Giving birth is such an amazing thing. I was in complete awe of what my body was capable of after I gave birth to my daughter.

I remember during my pregnancy I had said to myself that after giving birth I wanted to become stronger and fitter than I had ever been.

I’m sure like me you were probably itching to start your postnatal fitness journey as soon as you could. But there are definitely some things that I wish I had been made aware of that I know many mums still do not know now.

Recently, I went live on Instagram with Claire Johnson from Alpha Fit Female, a pre and postnatal trainer, nutritionist and mum. We discussed what some key things are to know when you are planning your return to exercise after giving birth.
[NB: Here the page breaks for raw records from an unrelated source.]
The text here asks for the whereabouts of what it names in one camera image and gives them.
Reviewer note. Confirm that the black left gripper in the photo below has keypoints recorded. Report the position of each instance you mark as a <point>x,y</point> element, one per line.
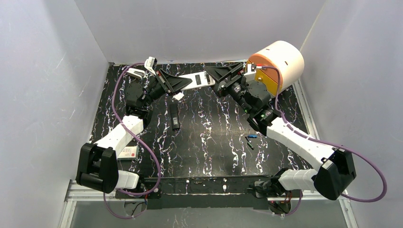
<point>162,80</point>

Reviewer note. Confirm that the white battery box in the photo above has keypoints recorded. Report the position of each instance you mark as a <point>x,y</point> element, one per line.
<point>129,153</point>

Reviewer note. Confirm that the round orange drawer cabinet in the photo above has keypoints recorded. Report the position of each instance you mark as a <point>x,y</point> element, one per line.
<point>288,65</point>

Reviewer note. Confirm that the black green battery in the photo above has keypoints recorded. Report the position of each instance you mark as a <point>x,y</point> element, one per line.
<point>250,146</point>

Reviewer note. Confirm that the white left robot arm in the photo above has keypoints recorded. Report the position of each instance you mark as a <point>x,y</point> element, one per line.
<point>97,166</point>

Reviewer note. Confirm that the white remote control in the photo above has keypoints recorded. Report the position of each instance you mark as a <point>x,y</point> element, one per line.
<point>200,80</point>

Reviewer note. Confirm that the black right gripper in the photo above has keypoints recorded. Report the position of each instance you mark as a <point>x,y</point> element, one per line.
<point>226,81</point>

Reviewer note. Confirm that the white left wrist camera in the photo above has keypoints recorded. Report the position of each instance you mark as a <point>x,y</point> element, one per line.
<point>150,65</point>

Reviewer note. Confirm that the white remote battery cover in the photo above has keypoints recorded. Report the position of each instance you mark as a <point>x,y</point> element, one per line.
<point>178,96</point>

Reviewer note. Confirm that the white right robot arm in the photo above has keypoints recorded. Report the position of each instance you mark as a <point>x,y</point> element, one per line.
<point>332,168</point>

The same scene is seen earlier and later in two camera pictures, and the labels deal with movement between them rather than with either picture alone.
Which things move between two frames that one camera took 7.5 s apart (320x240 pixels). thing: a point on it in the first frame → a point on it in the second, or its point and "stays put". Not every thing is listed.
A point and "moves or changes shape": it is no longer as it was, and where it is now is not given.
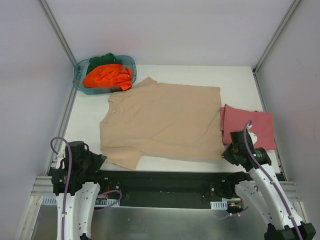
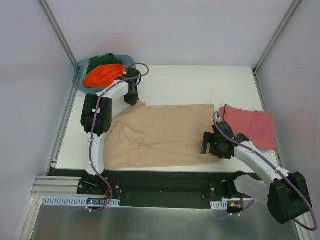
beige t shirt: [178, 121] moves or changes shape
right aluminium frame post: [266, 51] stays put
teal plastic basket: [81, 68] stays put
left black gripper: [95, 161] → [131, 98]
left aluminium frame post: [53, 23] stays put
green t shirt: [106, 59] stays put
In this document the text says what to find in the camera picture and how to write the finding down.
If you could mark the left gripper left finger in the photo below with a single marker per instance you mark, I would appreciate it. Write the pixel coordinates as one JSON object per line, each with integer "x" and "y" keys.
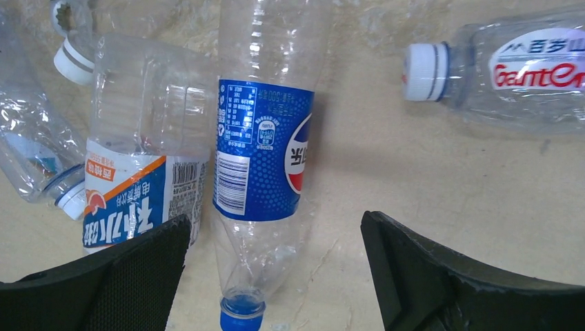
{"x": 128, "y": 286}

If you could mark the red handled adjustable wrench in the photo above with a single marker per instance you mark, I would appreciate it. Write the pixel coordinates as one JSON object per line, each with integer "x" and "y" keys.
{"x": 69, "y": 15}

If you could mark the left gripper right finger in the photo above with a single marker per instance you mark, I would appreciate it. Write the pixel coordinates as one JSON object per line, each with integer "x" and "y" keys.
{"x": 423, "y": 285}

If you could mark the small clear bottle far left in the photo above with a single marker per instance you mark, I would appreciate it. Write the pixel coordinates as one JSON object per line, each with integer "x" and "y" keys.
{"x": 42, "y": 155}

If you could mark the Pepsi bottle blue cap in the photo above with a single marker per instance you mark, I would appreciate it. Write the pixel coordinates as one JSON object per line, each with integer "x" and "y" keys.
{"x": 270, "y": 58}

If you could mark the clear bottle blue-orange label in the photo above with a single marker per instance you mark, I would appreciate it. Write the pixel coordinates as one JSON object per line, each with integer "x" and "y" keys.
{"x": 148, "y": 148}

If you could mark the clear bottle red logo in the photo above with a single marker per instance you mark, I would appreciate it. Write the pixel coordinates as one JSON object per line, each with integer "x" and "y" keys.
{"x": 522, "y": 72}

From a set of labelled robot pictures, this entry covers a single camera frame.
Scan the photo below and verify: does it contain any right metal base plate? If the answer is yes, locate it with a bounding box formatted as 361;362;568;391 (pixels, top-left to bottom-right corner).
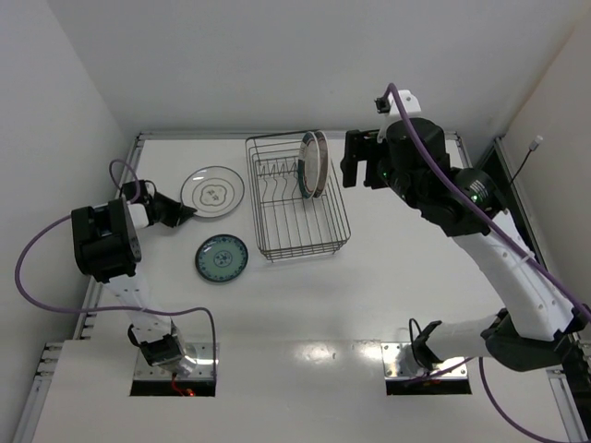
380;341;468;381

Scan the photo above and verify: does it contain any aluminium frame rail right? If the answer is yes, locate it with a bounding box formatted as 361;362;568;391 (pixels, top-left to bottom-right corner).
493;137;591;443

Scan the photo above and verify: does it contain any blue floral green plate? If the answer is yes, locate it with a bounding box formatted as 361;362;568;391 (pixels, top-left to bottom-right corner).
194;233;249;283

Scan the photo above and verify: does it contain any green red rimmed plate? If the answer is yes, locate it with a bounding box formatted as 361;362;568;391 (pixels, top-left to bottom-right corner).
314;130;331;198
297;131;320;199

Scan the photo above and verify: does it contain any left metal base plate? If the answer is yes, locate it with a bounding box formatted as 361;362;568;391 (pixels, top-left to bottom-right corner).
133;342;219;381

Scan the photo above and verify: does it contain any grey wire dish rack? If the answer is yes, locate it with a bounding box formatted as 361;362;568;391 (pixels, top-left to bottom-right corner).
245;129;351;262

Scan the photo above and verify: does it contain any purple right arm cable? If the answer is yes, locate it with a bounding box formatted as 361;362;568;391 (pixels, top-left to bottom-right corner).
386;82;591;443

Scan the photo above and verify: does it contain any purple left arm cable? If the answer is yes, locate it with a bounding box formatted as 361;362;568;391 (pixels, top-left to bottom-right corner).
15;159;218;377

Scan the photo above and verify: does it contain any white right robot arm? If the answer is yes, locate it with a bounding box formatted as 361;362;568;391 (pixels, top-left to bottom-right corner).
340;118;587;377

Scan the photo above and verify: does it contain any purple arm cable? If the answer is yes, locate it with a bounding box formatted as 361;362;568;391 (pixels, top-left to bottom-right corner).
386;82;591;443
15;159;218;377

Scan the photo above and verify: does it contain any black cable with white plug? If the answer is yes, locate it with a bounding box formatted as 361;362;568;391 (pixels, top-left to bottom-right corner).
510;135;545;186

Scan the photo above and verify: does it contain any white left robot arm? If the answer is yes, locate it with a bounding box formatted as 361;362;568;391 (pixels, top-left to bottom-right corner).
70;197;197;377

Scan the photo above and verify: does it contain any white plate with teal rim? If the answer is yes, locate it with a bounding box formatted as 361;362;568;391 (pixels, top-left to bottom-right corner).
180;166;246;219

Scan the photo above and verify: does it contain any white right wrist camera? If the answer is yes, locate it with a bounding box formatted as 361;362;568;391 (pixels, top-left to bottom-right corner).
375;86;422;143

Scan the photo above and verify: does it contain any metal base plate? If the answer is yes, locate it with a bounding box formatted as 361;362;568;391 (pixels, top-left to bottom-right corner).
133;342;219;381
380;341;468;381

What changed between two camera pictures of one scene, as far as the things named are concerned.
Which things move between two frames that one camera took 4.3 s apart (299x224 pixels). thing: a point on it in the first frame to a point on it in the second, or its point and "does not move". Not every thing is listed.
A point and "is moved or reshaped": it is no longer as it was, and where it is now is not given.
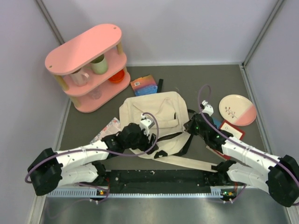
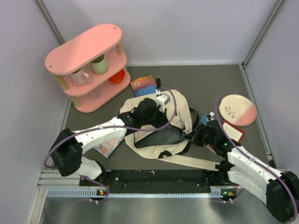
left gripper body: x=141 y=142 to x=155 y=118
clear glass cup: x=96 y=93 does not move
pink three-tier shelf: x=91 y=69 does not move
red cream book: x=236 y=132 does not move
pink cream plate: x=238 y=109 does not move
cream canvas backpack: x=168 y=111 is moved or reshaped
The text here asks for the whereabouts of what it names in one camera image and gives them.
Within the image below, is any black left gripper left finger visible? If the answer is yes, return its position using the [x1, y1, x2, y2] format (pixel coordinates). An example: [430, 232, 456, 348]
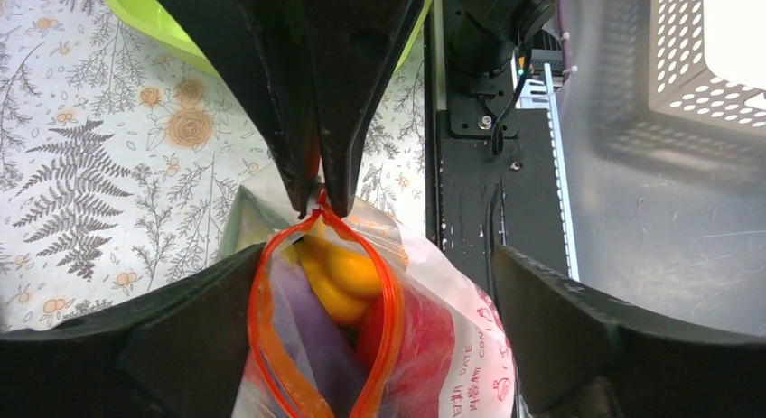
[1, 245, 263, 417]

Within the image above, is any clear zip top bag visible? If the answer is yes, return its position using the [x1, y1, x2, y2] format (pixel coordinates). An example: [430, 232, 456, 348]
[220, 166, 516, 417]

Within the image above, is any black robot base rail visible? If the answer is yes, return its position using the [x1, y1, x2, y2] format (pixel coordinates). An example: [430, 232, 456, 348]
[425, 18, 568, 300]

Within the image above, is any white perforated metal box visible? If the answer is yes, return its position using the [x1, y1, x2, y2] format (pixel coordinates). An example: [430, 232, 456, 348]
[648, 0, 765, 135]

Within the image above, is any purple toy eggplant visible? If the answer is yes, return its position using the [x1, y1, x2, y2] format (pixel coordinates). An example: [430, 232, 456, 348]
[269, 257, 368, 417]

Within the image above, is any yellow toy bell pepper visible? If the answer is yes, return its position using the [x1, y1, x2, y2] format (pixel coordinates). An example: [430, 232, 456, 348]
[294, 220, 382, 329]

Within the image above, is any red toy apple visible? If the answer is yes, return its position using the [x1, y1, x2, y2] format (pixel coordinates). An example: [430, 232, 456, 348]
[378, 286, 455, 418]

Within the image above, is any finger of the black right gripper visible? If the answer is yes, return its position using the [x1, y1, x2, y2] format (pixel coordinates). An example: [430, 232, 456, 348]
[157, 0, 320, 216]
[300, 0, 424, 218]

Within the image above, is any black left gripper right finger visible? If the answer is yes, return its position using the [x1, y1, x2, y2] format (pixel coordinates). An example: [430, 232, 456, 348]
[493, 246, 765, 417]

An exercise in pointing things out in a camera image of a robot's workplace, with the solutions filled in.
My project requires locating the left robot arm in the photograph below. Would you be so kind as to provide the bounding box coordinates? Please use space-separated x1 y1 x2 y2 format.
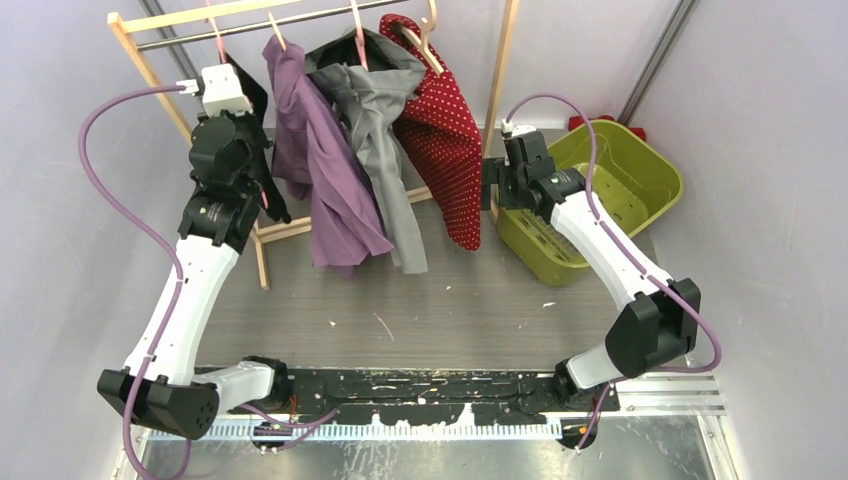
97 111 292 440

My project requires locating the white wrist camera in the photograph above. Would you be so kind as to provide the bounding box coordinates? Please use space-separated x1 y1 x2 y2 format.
501 119 537 139
177 63 254 118

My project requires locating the pink hanger of grey skirt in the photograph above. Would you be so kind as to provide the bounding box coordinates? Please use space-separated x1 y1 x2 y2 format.
349 0 368 71

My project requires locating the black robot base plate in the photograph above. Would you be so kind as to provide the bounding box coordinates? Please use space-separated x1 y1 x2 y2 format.
252 369 619 427

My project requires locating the metal corner rail left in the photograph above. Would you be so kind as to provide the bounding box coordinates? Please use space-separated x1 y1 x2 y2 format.
138 0 200 78

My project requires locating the metal corner rail right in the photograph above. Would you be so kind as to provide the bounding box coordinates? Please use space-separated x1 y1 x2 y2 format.
617 0 701 125

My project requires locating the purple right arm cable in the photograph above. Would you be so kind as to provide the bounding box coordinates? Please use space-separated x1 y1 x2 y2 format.
504 92 723 375

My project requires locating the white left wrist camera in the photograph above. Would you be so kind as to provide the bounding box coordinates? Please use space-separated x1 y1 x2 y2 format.
177 63 254 118

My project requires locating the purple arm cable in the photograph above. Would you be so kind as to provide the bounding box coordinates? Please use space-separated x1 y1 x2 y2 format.
504 92 723 375
78 83 203 480

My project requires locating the purple skirt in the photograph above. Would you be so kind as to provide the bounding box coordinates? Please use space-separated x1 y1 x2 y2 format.
262 35 393 278

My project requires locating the olive green plastic basket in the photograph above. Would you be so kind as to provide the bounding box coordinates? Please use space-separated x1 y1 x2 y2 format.
496 119 683 287

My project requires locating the black skirt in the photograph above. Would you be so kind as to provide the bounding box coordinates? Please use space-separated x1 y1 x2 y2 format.
225 54 292 224

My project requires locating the red polka dot skirt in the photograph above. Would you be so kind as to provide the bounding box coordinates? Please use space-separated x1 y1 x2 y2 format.
379 14 483 251

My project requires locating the grey skirt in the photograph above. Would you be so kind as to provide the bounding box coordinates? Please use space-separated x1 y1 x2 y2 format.
305 29 428 274

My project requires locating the wooden hanger of purple skirt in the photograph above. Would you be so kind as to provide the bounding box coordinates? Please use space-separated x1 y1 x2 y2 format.
266 12 287 52

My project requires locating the wooden clothes rack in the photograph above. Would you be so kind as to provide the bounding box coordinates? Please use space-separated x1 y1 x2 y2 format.
107 1 520 291

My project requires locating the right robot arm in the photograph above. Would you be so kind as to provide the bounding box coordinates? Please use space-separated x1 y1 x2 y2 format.
483 125 700 411

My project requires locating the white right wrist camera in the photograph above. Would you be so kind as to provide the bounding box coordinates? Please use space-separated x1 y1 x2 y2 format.
501 119 537 139

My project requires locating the pink wire hanger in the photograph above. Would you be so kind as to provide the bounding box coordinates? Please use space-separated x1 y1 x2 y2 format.
207 17 269 207

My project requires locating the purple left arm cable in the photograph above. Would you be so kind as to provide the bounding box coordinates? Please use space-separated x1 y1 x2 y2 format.
78 83 203 480

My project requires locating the wooden hanger of red skirt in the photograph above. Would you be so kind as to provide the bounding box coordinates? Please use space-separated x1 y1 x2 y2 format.
391 0 445 76

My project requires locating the metal corner rail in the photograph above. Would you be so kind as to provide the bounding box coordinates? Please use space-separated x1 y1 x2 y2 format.
617 0 701 125
138 0 200 78
Be kind and give your body time to heal

See the first 3 months as the 4th trimester. So although you’re no longer pregnant, your body has gone through some much giving birth whether you had a vaginal delivery or a C-section. Give your body time to heal. Rest as much as you can. Your only job is to take care of yourself and the baby and get used to this new normal. You don’t need to worry about jumping straight back into exercise as your body probably won’t be ready for anything for at least the first 4-6 weeks.

The only things I would recommend to do in this period are your pelvic floor exercises, some gentle core strengthening exercises and walking. After 6-8 weeks if you feel better and you’ve been to see a women’s health physio (they will advise when it is safe for you to start exercising again) you can start introducing some light weights and bodyweight exercises.

See a Women’s Health Physio

These physiotherapists specialise in pelvic floor health for women and men. They are trained to assess your body internally (with your permission) and externally to see how your body has recovered from giving birth. The earliest you should see one after giving birth is 6-8 weeks, but don’t worry if you gave birth many years ago, it is never too late to pay one a visit if you have any issues.

Your women’s health physio will give you advice on how to strengthen your core, how your pelvic floor is functioning and what exercises to do to keep it strong. 

The internet is great for general advice, but when you actually see a physio the advice they give you will be relevant to you and your body.

Work on your core strength and don’t forget those pelvic floor exercises

You don’t realise the importance of your pelvic floor and core muscles until you’ve given birth.

I was shocked when I couldn’t hold in a wee and had to run to the toilet. I was also shocked when I tried to do a plank at 8 weeks post giving birth and found I couldn’t hold it for more than 0.5 seconds!

There are now many great resources with tips and exercises (check out this video on my page) to do at home to help with these.

Before you try to get back to lifting, running or any type of physical activity, please work on getting your core strong again.

Your pelvic floor supports all your pelvic organs and also stops you from having accidents (if you know what I mean). If it’s not strong or functioning properly, you won’t be able to do the things you love; you won’t be able to run, jump or even squat. You might feel like you need to run to the toilet every time you need to go.

So again it comes back to seeing a women’s health physio who can assess you pelvic floor and teach you correct breathing techniques to work your core and pelvic floor and show you how to correctly exercise to get both strong again.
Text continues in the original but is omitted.